House debates

Monday, 13 August 2007

Committees

Aboriginal and Torres Strait Islander Affairs Committee; Report

12:55 pm

Photo of Warren SnowdonWarren Snowdon (Lingiari, Australian Labor Party, Shadow Parliamentary Secretary for Northern Australia and Indigenous Affairs) Share this | Hansard source

I acknowledge the contribution from the chairman of the committee and the work of the committee and all its members. It is with regret, though, that I have to say that I am here to present, on behalf of the members for Fremantle, Canberra and Kingsford Smith, and for my own part, a dissenting report. In what may be a precedent in committee reporting, the Labor members of the ATSIA committee were not prepared to endorse the majority report of this inquiry into Indigenous employment. This was not because of any fundamental disagreement with the few recommendations it proposed—although we do not agree with all of them—but because of the report’s failure to come to grips with the gravity of the problem or to suggest policy settings and programs which have any real prospect of increasing employment.

We argued that the chairman’s draft report, as initially presented to us and still largely unmodified in the final draft, needed a major revision. In fact, much of the report is little more than a catalogue of case studies. Those could have formed the starting point for sound deductions about future directions for effective policy development. Instead, they are simply presented without coherent analysis.

The majority report appears to accept untested assertions about various programs and public relations assertions from the private sector as if they are as persuasive as carefully constructed evaluations. Government department and agency claims about the effectiveness of various policy settings are often accepted without question, rather than being subjected to reasonable critical scrutiny and analysis. The purpose of the report, after all, was to try and find out what really worked. Our constructive suggestions along these lines and our request for a major revision of the report so that we could achieve unanimity were initially accepted but later refused, on what we believed to be rather spurious grounds—in other words, in this case, spuriously imposed deadlines that prevented such revision.

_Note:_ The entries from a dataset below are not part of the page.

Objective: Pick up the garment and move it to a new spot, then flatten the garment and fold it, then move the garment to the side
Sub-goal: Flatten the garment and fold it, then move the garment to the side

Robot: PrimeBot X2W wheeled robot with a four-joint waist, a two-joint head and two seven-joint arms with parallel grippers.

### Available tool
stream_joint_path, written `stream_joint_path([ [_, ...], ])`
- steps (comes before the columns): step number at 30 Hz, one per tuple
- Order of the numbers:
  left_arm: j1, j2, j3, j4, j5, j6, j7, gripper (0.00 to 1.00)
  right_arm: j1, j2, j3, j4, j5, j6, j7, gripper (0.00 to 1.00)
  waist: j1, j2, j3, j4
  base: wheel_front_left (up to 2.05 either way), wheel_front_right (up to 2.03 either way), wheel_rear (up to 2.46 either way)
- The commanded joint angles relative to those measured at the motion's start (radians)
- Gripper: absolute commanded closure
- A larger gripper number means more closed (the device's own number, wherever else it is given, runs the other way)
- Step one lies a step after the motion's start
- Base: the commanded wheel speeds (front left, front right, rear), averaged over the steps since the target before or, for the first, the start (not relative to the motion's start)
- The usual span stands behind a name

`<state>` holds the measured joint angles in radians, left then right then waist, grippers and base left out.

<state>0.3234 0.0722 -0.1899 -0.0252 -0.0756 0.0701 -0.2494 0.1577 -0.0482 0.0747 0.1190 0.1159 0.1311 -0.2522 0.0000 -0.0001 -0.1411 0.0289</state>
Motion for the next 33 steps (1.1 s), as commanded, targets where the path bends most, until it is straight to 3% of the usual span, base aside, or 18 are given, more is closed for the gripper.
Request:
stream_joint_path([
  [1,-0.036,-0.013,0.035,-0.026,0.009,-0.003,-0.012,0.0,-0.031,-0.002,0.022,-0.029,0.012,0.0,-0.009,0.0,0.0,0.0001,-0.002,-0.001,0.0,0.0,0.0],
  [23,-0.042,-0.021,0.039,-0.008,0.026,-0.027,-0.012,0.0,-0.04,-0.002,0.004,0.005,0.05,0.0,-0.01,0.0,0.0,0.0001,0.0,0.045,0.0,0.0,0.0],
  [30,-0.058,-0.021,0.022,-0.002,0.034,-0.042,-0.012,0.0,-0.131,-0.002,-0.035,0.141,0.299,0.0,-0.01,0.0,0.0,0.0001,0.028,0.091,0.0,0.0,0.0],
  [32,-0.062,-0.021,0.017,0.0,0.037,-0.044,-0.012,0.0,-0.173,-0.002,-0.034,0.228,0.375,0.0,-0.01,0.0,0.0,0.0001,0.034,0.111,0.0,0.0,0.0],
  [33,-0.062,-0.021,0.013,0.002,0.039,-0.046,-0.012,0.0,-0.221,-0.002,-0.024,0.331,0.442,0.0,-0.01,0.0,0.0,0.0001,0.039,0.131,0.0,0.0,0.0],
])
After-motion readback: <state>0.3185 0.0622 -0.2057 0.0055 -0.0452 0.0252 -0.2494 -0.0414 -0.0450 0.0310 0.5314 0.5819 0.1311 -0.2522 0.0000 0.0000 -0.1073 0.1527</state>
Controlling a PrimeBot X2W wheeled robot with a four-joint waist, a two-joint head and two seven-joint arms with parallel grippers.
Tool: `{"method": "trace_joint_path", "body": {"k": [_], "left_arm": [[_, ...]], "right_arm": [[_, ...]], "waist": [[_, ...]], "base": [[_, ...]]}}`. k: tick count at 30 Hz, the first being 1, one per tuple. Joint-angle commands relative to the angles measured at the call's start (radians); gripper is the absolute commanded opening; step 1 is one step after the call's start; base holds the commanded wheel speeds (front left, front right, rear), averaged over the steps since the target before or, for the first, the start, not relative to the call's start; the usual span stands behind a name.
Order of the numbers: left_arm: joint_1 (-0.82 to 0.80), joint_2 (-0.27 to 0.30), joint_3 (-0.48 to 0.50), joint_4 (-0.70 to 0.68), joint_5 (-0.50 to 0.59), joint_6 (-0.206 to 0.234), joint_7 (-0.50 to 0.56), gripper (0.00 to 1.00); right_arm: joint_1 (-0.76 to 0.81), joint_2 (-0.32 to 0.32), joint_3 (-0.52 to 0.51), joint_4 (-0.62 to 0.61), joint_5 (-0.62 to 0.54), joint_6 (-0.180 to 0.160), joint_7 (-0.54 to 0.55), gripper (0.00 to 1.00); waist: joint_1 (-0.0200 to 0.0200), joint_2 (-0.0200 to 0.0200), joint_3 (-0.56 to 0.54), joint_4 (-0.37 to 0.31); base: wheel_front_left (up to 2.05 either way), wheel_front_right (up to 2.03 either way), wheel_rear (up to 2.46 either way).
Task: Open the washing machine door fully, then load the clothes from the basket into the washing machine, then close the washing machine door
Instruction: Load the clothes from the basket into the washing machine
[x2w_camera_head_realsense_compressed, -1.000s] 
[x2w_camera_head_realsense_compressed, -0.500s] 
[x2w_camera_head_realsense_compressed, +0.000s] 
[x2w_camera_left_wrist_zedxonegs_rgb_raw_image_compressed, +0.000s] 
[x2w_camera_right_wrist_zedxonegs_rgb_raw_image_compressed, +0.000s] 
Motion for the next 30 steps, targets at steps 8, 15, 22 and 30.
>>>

After almost three years of hearings, including the evidence of many witnesses, 137 submissions, and travel to every corner of the continent, the conclusions are disappointingly shallow. We argue that the findings and recommendations presented to us in the draft report, and accepted by government members, fall so far short of what is needed as to constitute an insult to the many people who spoke to us.

Sadly, given the resources at our disposal and our truncated reporting time line, the Labor members are not in a position to write a comprehensive report which would fully address these problems. But we can point to areas where a future government should act. We touched on those areas. We talked about evaluation. We asked: what has been successful in generating new opportunities for Indigenous people? What maintains employment for those already in the workforce? What improves labour market readiness? And what helps people over the obvious obstacles that Indigenous people face?

We talked about the Indigenous employment strategy. We asked whether it really has delivered measurable benefits and outcomes to Indigenous people. We focused on the CDEP, and I would say that this report needs to be read against the backdrop of the federal government’s intervention in the Northern Territory and, indeed, its proposal—now writ into policy—to stop CDEP operating altogether in communities in the Northern Territory, despite the ample evidence that this committee received about its success as an employment vehicle for Aboriginal people. This has not been taken into account by the government and has not been reflected properly in the report. But we saw, time after time, the opportunities created by CDEP, where people were in meaningful employment. They were participating in commerce, in shops; they were working in schools and in brick factories; they were working in a range of programs, doing the whole gamut of community activities—you name it, they were involved in it. Yet, now, 8,000 such individuals in the Northern Territory have been sacked summarily by this government and have been moved onto Work for the Dole programs or training programs. They will not have meaningful employment. That, of course, is a shame.